Description of the task => Both the line below containing "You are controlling" and the line containing "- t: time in", along with every line between them, should be repeated exactly; no other line belongs in the answer.
########
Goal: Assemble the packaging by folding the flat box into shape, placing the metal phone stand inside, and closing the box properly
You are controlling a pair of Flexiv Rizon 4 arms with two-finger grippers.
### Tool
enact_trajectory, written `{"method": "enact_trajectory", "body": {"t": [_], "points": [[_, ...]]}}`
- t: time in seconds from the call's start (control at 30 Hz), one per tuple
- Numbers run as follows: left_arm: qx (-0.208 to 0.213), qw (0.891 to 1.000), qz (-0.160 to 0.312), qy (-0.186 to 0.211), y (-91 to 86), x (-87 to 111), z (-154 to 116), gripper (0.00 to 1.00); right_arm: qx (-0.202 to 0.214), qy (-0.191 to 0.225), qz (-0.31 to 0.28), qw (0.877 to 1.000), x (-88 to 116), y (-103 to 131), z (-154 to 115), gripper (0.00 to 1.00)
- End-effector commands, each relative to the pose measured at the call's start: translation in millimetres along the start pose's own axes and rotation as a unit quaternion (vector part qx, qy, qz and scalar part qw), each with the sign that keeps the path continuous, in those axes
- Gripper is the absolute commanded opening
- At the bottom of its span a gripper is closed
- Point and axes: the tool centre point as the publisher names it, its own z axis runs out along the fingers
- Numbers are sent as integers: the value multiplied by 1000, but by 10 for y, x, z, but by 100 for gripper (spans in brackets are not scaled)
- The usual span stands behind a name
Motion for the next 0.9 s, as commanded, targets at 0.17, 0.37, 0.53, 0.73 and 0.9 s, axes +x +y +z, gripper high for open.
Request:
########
Solution to the problem =>
You are controlling a pair of Flexiv Rizon 4 arms with two-finger grippers.
### Tool
enact_trajectory, written `{"method": "enact_trajectory", "body": {"t": [_], "points": [[_, ...]]}}`
- t: time in seconds from the call's start (control at 30 Hz), one per tuple

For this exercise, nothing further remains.